Dana Schutz Reformers
Dana Schutz, Reformers, 2004, oil on canvas. courtesy Saatchi Gallery online

Dana Schutz FaceEater
Dana Schutz, Face Eater, 2004, oil on canvas. courtesy Saatchi Gallery online

Jonathan Saffron Foer‘s short introduction is a rambling shaggy dog that opines about names and naming (do you like yours?  would you choose another? do you like the name of this book? how about the names of Schutz’s paintings?).  He confesses he’s choosing a name for his second child so names are much on his mind. But then he gets down to it and drops some enthusiastic words about Schutz’s paintings, talking about how the works are “hugely admirable” and, he says, that’s why he wants to just get out of the way (and let the pictures speak). The most interesting point he makes is about art in general, and even though it’s not a new thought — to wit, that good art is deep but inscrutable — dropping the thought into an article about Schutz is appropriate.  It’s interesting that the adamant anti-meat eating writer said not a word about Schutz’s self-eating humans.

Barry Schwabsky‘s short essay compares Schutz to Magritte in the sense that she paints self conscious paintings that wink at themselves and you (eg Ceci n’est pas une pipe, etc) — “ironic hypercongruency” is what he calls it.

danaschutzpresentation
Presentation 2005 oil on canvas 120″ x 168″ courtesy Zach Feuer Gallery

Mostly Schwabsky has a lot of questions about the work that he can’t answer.  What does it mean that the signers of the Declaration of Independence in the painting Signing, 2009, are depicted in cut-away, where they are seen to be made of corrugated cardboard instead of real live innards?  He gets all twisted up in whether Schutz is parodying the founding fathers … or parodying a painting of the revolutionary crew.

What does it mean that Schutz’s figures are “self-eaters?”    He quotes Emily Dickinson on autophagy (poem 773 in which she “entertained herself…a scant nutrition…an insufficient loaf.”)  He quotes Schutz on how her paintings might be abstract because they are self-reflexive or self-involved.  And finally, he is confident the works are allegorical — and that their subject is “…the problems of art’s autonomy and solipcism, so central to artistic thinking over the past six decades or more.”
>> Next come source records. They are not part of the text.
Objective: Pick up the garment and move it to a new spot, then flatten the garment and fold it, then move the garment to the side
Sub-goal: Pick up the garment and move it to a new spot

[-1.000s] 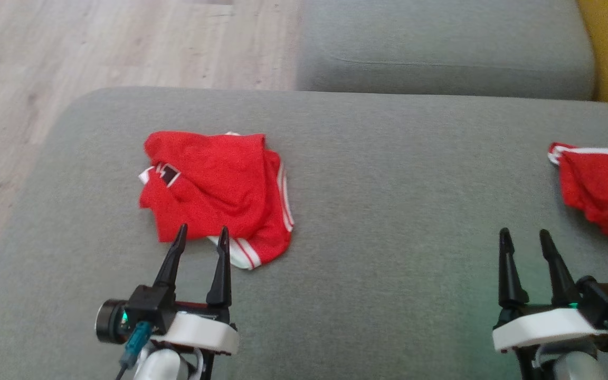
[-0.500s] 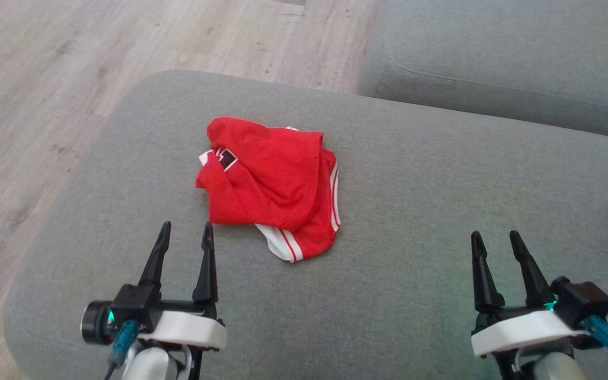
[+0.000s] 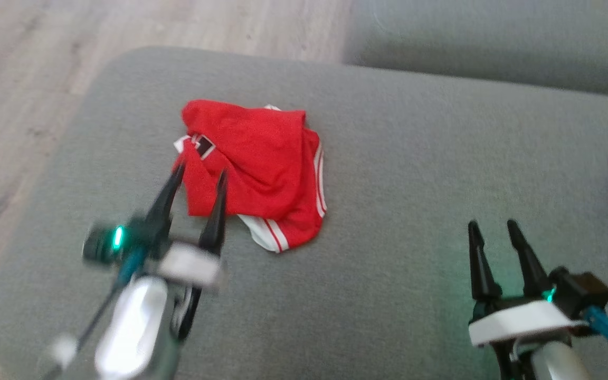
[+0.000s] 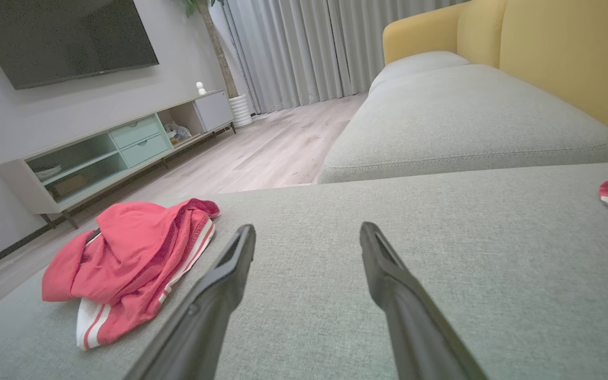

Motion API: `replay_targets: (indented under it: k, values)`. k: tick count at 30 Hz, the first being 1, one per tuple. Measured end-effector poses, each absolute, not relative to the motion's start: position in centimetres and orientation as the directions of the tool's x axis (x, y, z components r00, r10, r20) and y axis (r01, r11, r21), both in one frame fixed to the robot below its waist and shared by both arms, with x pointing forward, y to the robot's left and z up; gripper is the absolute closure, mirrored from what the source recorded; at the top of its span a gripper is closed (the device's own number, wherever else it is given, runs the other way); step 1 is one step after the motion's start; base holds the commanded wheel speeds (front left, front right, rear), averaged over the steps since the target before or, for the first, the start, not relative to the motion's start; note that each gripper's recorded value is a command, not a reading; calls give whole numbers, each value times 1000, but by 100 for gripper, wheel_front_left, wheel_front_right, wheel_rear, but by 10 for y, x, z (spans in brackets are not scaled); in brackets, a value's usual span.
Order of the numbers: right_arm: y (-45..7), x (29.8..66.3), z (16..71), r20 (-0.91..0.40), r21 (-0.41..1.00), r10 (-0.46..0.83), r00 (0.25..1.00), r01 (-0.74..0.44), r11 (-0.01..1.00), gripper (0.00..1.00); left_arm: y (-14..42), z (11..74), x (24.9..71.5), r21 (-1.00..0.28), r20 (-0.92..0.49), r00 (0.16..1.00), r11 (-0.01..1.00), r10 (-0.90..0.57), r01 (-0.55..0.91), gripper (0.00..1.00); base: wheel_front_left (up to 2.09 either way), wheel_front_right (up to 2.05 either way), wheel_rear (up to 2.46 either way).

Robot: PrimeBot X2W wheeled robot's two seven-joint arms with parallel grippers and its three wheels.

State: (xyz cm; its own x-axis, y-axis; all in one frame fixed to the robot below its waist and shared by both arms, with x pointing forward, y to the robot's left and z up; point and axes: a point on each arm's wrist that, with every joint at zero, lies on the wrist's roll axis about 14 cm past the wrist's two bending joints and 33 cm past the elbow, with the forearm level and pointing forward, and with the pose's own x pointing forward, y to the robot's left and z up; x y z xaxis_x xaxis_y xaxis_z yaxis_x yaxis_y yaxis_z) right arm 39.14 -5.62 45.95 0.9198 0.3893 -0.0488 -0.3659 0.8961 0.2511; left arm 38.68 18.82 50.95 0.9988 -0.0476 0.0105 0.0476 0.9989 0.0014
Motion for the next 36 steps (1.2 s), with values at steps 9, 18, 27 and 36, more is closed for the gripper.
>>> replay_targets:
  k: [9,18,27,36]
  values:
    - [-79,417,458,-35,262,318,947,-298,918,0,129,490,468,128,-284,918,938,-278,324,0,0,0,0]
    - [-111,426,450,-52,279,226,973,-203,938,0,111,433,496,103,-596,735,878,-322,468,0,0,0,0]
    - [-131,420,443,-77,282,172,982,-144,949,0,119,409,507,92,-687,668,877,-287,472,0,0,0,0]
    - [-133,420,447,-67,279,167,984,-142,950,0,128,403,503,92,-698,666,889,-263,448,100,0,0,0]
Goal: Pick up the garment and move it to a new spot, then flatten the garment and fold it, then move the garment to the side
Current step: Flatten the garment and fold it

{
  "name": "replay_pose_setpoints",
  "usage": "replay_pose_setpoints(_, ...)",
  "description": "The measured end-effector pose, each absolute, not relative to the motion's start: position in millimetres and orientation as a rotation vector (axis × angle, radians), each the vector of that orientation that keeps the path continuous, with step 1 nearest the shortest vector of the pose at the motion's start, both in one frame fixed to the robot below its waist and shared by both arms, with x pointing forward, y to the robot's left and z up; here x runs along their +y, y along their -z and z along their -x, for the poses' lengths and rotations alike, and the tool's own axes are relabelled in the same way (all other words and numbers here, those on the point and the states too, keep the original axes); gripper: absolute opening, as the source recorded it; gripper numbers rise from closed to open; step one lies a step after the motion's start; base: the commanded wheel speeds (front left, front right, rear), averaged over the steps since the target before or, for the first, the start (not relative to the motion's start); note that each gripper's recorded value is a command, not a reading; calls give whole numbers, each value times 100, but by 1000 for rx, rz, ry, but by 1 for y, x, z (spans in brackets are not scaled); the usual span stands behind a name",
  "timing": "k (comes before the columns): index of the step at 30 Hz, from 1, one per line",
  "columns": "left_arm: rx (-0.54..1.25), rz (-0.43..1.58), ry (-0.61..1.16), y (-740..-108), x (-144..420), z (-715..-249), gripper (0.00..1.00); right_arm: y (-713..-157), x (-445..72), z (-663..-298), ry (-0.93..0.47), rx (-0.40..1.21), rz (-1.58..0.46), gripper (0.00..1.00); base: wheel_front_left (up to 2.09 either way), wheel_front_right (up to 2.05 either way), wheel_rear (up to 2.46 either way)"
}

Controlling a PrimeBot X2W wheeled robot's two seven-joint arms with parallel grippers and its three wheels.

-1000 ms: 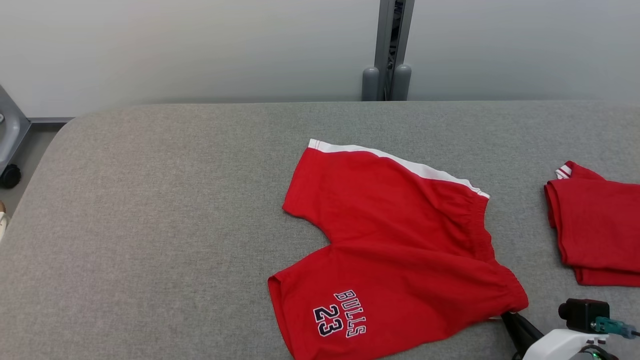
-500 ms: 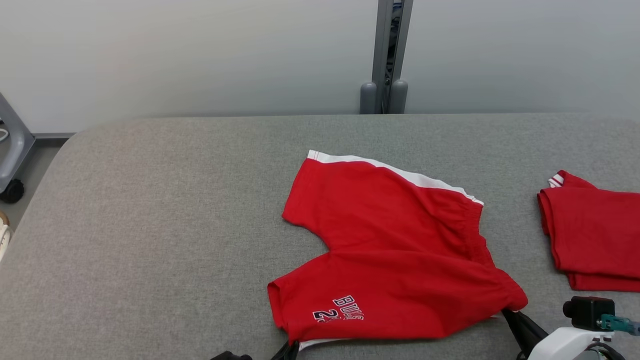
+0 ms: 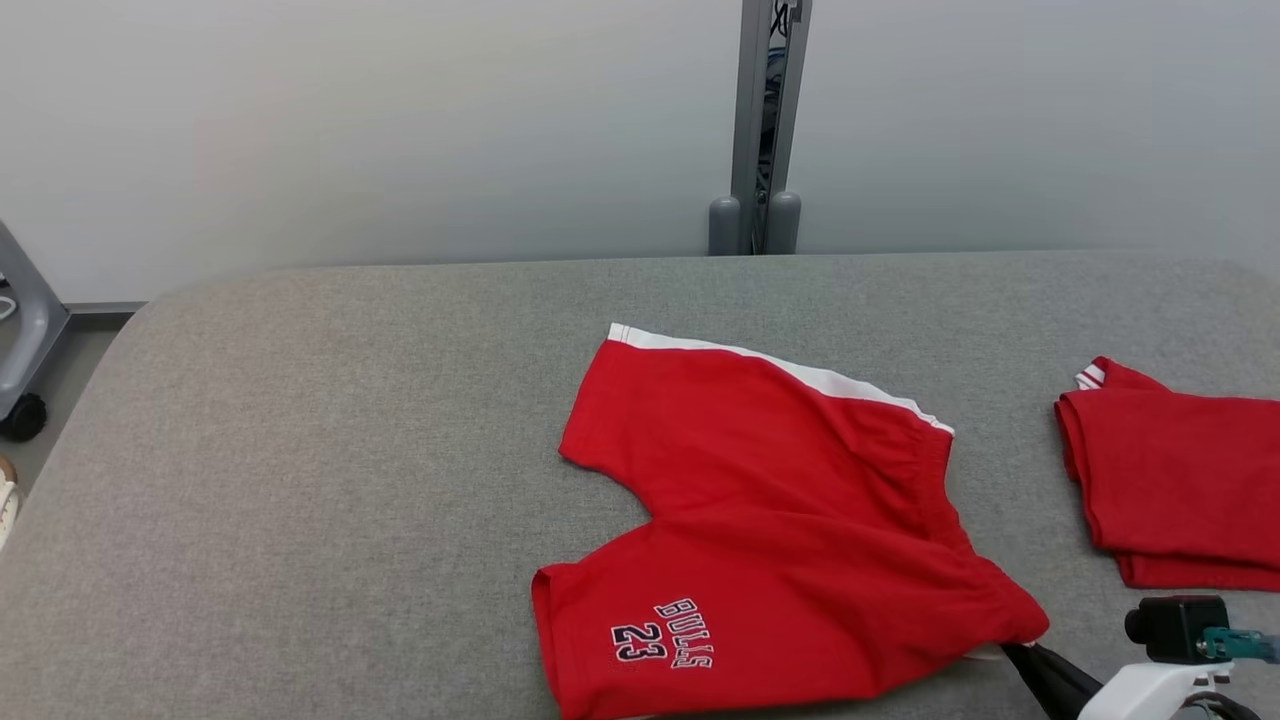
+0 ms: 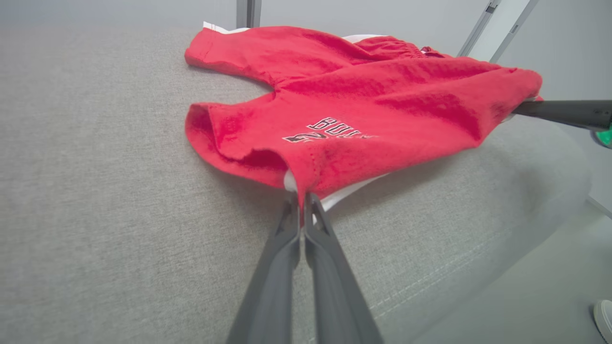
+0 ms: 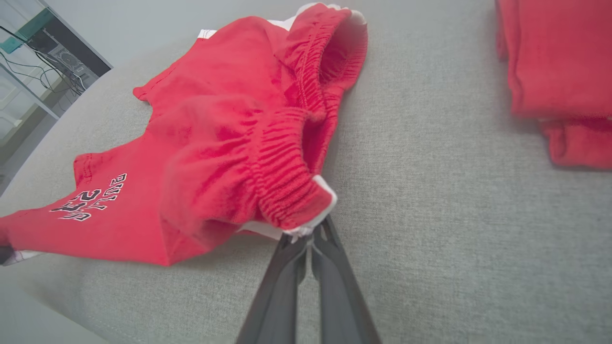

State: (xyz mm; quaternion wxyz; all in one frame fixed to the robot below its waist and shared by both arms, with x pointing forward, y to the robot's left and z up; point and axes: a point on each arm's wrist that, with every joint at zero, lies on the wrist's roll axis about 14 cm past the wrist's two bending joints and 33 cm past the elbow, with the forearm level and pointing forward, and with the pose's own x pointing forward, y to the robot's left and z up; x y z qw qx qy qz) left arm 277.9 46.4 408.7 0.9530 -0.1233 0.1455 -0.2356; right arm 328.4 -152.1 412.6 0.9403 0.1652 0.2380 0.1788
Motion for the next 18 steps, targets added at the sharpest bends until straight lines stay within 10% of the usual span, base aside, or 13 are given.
replay_pose_setpoints(18, 263, 202, 505, -421, 58, -263, 0, -415, -152, -302, -419, 555, -354, 0, 0, 0, 0)
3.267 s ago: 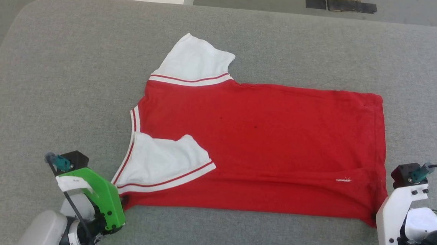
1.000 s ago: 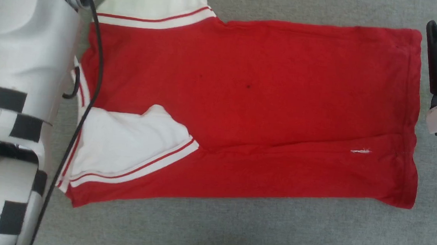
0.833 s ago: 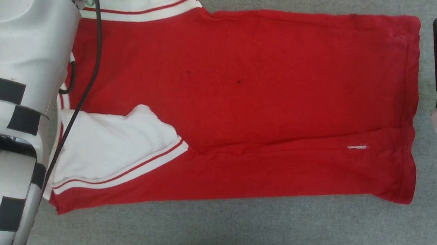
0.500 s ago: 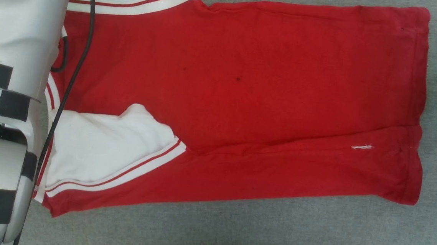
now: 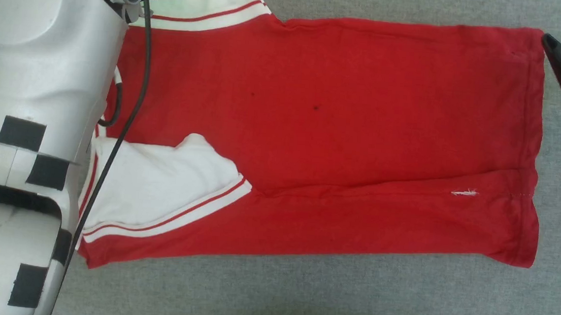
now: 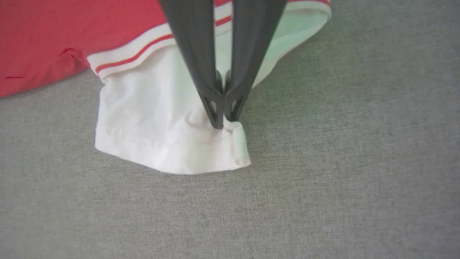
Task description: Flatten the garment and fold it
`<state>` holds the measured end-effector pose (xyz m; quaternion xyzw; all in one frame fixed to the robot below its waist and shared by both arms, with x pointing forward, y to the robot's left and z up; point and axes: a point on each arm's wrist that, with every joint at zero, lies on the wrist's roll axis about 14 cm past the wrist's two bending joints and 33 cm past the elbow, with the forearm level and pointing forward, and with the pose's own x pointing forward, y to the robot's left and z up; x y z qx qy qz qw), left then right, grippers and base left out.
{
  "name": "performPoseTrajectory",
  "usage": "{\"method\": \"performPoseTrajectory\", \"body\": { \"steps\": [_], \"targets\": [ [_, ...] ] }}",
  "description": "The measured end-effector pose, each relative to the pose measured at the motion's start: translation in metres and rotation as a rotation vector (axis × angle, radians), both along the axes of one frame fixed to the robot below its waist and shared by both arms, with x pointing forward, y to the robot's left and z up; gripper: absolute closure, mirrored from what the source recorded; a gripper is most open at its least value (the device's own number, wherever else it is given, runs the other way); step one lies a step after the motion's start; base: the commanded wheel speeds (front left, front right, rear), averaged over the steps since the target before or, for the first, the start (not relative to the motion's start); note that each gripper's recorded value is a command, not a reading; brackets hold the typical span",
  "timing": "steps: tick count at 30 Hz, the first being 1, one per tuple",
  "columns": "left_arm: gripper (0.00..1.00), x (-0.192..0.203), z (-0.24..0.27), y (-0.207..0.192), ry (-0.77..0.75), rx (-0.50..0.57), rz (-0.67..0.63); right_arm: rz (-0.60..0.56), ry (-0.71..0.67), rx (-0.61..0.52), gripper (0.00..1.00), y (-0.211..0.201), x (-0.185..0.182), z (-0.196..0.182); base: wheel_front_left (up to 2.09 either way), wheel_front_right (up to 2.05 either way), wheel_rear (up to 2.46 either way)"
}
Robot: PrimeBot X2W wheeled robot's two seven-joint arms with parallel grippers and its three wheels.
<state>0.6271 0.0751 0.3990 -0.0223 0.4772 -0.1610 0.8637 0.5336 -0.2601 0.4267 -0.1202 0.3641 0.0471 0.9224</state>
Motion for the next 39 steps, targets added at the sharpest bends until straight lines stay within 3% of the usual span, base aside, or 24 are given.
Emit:
{"method": "performPoseTrajectory", "body": {
  "steps": [7,17,18,20,28,39],
  "targets": [
    [1.0,0.002,0.016,0.006,-0.044,-0.007,0.002,0.026,0.269,-0.102,0.0,0.004,-0.001,-0.02,0.0,0.0,0.0],
    [1.0,-0.003,-0.006,0.015,-0.023,-0.013,0.017,0.088,0.4,-0.141,0.0,0.016,-0.002,-0.058,0.0,0.0,0.0],
    [1.0,-0.005,-0.008,0.016,-0.018,-0.013,0.02,0.09,0.407,-0.139,0.25,0.016,-0.002,-0.058,0.0,0.0,0.0],
    [1.0,-0.006,-0.01,0.017,-0.015,-0.016,0.024,0.092,0.415,-0.131,1.0,0.017,-0.002,-0.059,0.0,0.0,0.0],
    [1.0,-0.005,0.008,0.017,-0.073,-0.068,0.038,0.095,0.346,-0.096,1.0,0.02,0.005,-0.048,0.0,0.0,0.0],
    [1.0,-0.019,0.085,0.018,-0.271,-0.207,0.045,0.059,0.118,0.01,1.0,0.021,0.004,0.001,0.0,0.0,0.0]
  ]
}}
Schwabsky ends with a questionable bit of evidence to link the poet of autophagy with the painter of autophagy.  In Dickinson’s letters to Thomas Wentworth Higginson she defines poetry this way:  “If I feel physically as if the top of my head were taken off, I know that is poetry.”  And because Schutz’s paintings show people whose heads are taken off (or limbs taken off or faces taken off) the poet and the painter and inextricably linked.  It still leaves all those questions unanswered, but as I say, that’s for another book.

As for the pictures, they are a generous number of them.  Some are shown in close-up detail, which is nice for paintings that vary their brushstroke from cascades of abstract lozenges to flat washy watercolor-like zones to actual dead zones of black velvet holes that suggest a Heart of Darkness.

danaschutzcardriver
DANA SCHUTZ Car and Driver, 2009 Oil and acrylic on canvas 80.25 x 90.25 inches. courtesy Zach Feuer Gallery

My take on the artist’s subject is simply this. The artist paints mashups of sci-fi and pop culture, all the while channeling the old masters.  There are echoes of everything from Manet, Renoir and Cezanne to Leonardo Da Vinci.  Singed Picnic is Manet’s Dejuner Sul Herbes; Chess is Cezanne’s card players.  Mona is Mona Lisa.  The Thinker is The Thinker.  And I want to say Car and Driver, 2009, seems eerily heartlandish, like a Thomas Hart Benton or Grant Wood.  Of course her works look like the masters have been Cuisinarted, but they don’t feel derogatory.  They’re inquisitive.  And they’re maybe even a little bit jealous.

Works like Presentation (above the last picture) add a layer of Grey’s Anatomy — where a figure is laid out on a work table for a moment of surgery in the public realm.  We are witnesses and watchers, voyeurs just like a tv audience.  For this one I also want to say Christ’s Entry into Brussels by James Ensor.  And I’ll put in my literary reference here and it’s not to poetry.  Cormac McCarthy’s “The Road” .  We’re on a journey with Schutz in the driver’s seat, and the sites she’s showing us are pure post-apocalypse.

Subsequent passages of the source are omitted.